Focus on flora: Pepper cinnamon

Focus on flora: Pepper cinnamon

By Shannon Schmidt

15 December 2020

Scientists have long studied links between the sense of smell and its ability to trigger memories. Of the five senses, smell seems to present the strongest link to the brain’s anatomy, causing feelings of nostalgia and allowing us to sometimes remember a specific time and place related to a certain fragrance.

Although pepper cinnamon, or Canella winterana, is not the commercial species used for cinnamon production, it has a very similar fragrance and the capacity to trigger memories like that of having tea with family and friends, or of cinnamon sprinkled on breakfast toast to start the day.

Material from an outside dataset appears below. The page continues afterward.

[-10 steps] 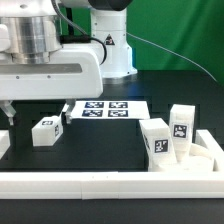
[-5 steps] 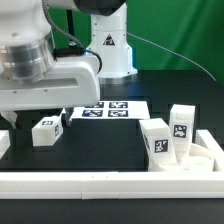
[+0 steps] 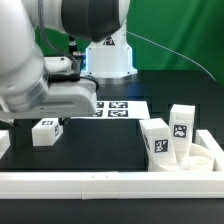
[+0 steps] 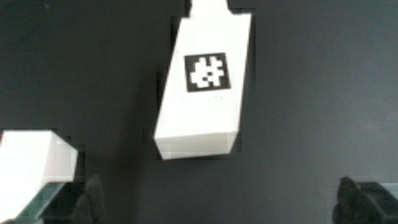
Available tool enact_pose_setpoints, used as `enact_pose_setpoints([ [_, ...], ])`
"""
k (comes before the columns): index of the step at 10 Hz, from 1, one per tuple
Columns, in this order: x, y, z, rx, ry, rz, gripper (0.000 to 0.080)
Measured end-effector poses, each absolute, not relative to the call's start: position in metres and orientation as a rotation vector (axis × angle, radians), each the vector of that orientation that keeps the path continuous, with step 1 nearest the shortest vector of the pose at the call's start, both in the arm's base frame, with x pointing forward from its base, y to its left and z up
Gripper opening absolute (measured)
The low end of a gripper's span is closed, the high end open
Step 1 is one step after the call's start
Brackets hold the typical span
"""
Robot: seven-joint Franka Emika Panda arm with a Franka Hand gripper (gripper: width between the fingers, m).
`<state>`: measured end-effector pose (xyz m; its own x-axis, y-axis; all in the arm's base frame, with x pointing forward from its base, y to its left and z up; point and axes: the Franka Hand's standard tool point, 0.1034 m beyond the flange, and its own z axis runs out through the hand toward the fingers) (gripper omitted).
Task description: Assemble stool
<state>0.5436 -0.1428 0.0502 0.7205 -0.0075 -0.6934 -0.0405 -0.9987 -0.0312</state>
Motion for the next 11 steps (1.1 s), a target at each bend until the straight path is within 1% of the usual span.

The cinnamon that is famed for being a part of the historic and important spice trade belongs to the family Lauraceae, whereas pepper cinnamon — which is also known as wild cinnamon —belongs to the family Canellaceae. Another major difference is in their origin. While commercial cinnamon is native to Sri Lanka and Indonesia, pepper cinnamon is native to the West Indies, Florida and northern South America.

Pepper cinnamon is a very slow-growing evergreen shrub or small tree, often used as a specimen plant or for screening/hedging purposes. It prefers full sun to part shade and in its native habitat, pepper cinnamon can be found growing in wooded thickets and coastal hammocks.

Reaching heights of 45 to 50 feet, with a canopy spread of 15 feet, it is important to give pepper cinnamon plenty of room to grow. Like many plants in the Caribbean, it grows best in well-drained limestone/calcareous soils.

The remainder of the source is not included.